Allusion faite au comportement de ces gens considérés comme sages qui plongent le village dans l’archaïsme des traditions. Un fait que le spectateur ressent dans toutes les scènes du film tournées dans une lenteur délibérée pour donner l’impression de cette léthargie ayant condamné hommes et femmes à vivre dans la résignation. Ce sont surtout les images de ces femmes, dont le corps ne leur appartient plus depuis leur naissance, et qui passent leurs journées dans des corvées de porter des fagots sur le dos, et se murer dans un silence de marbre.
Un silence aussi délibéré qu’on retrouve dans la majorité des scènes du film. «La manière de prendre de longs plans était délibérée ; c’était ma manière d’exprimer ce que je ressens et ce que j’ai voulu transmettre à travers ces personnages auxquels on impose le silence. J’ai bien voulu imposer ce silence dans les scènes du film, car on doit aussi écouter le silence dans le visage de ces femmes qui n’ont pas le droit de parler», a commenté Omar Belkacemi.

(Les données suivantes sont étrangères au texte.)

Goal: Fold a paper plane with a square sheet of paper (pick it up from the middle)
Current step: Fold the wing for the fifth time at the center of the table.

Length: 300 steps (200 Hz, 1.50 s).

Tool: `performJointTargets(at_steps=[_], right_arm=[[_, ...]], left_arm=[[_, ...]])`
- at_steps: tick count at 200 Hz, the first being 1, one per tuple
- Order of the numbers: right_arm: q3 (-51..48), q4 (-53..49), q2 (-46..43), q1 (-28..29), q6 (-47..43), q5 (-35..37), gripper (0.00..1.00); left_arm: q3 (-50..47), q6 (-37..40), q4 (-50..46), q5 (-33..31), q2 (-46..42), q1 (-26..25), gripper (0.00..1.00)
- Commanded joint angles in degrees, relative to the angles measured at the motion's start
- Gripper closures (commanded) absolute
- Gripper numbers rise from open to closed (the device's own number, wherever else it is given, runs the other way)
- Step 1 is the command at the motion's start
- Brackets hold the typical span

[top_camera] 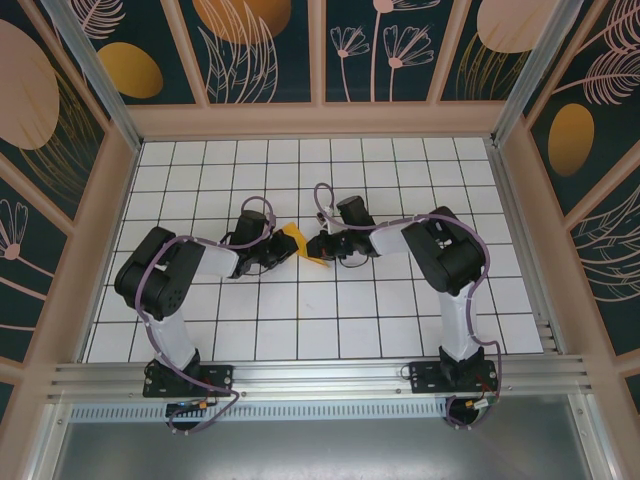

Le film dénonce aussi l’hypocrisie de ceux qui sont censés imposer le respect des traditions, dans la scène de la fête rassemblant des femmes qui dansent, où un des sages du village surprend Koukou en train de les regarder par la fenêtre. Il le chasse, pour qu’on voie quelques minutes plus tard les trois sages se comporter en voyeurs. Mais dans le film, il n’y a pas que la résignation car aux côtés de Mahmoud et Koukou, qui font de la résistance et rêvent de liberté, on retrouve celui de Mustapha, le personnage qui voit les choses avec un certain pragmatisme et parvient à se distinguer rêvant aussi de retrouver une jour sa fille, mais il y a aussi celui de Hakima, la femme qui tient à sa liberté et qui revient à son village pour former une association pour l’émancipation des femmes à travers plusieurs activités.
Le film reste marqué par sa capacité à provoquer des débats et des discussions autour de ces questions qui taraudent les esprits, avec l’espoir de voir se réaliser le rêve de liberté et d’une vie où les différences soient respectées.